Most states and the American Bar Association have rules which read something like the one here in Georgia: “A lawyer shall hold property of clients or third persons that is in a lawyer’s possession in connection with a representation seperate from the lawyer’s own property. Funds shall be kept in a separate account maintained in an approved institution as defined in Rule 1.15(III)(c)(1).” Georgia Rules of Professional Conduct. The account referred to is called an “escrow” or “trust” account. Its basic purpose is to create a separate depository for funds of a client or funds which contain both client and attorney funds.
An example of the escrow account’s use would be in a situation where and insurance company issues one check which included a client’s proceeds of a settlement and attorney fees and costs. In that situation, since the check includes client property in addition to moneys payable to the attorney, it would have to be deposited in a separate account, an escrow account, before distributed. After the check clears the bank and the funds are verified, the attorney will disburse the funds in separate checks, one to the client and one to himself. When handled in this manner, it is easily determined where the fund were dispersed.
Often, a client is confused when they have to wait an additional period of time to receive settlement proceeds. However, even though this procedure take a few extra days, it protects the client and the attorney and creates a record of each transaction which can be easily audited or checked at a later time.
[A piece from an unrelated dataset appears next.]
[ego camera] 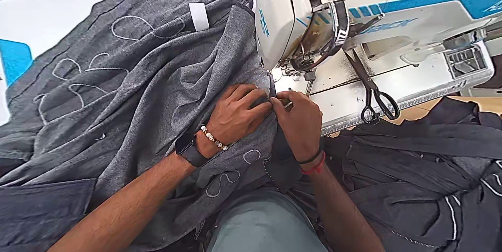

It is fair to say that the case referenced above involved more than simply the deposit of funds into the wrong account. According to the article, the attorney received a check in excess of $137,000 in 2006, deposited it and, at the time of the article, had not disbursed any funds to the client.
Generally, any check representing funds belonging jointly to a client and an attorney will have the client’s name on it. This requires the client to endorse the check before it is deposited into the escrow account. It is our firm’s practice to give a copy of the check which the client endorses to the client so that there is no doubt as to the amount of the check and so that the client can have a record of the funds for their file. At disbursement, any fees, costs or other deduction from the client’s proceeds should be disclosed and the client should be given a accounting of the individual costs being assessed. There should be a writing in the file acknowledging the distribution of the funds with a copy of this accounting being provided to the client. When handled in this manner, all transactions are documented and easily verified if a question arises at a later date.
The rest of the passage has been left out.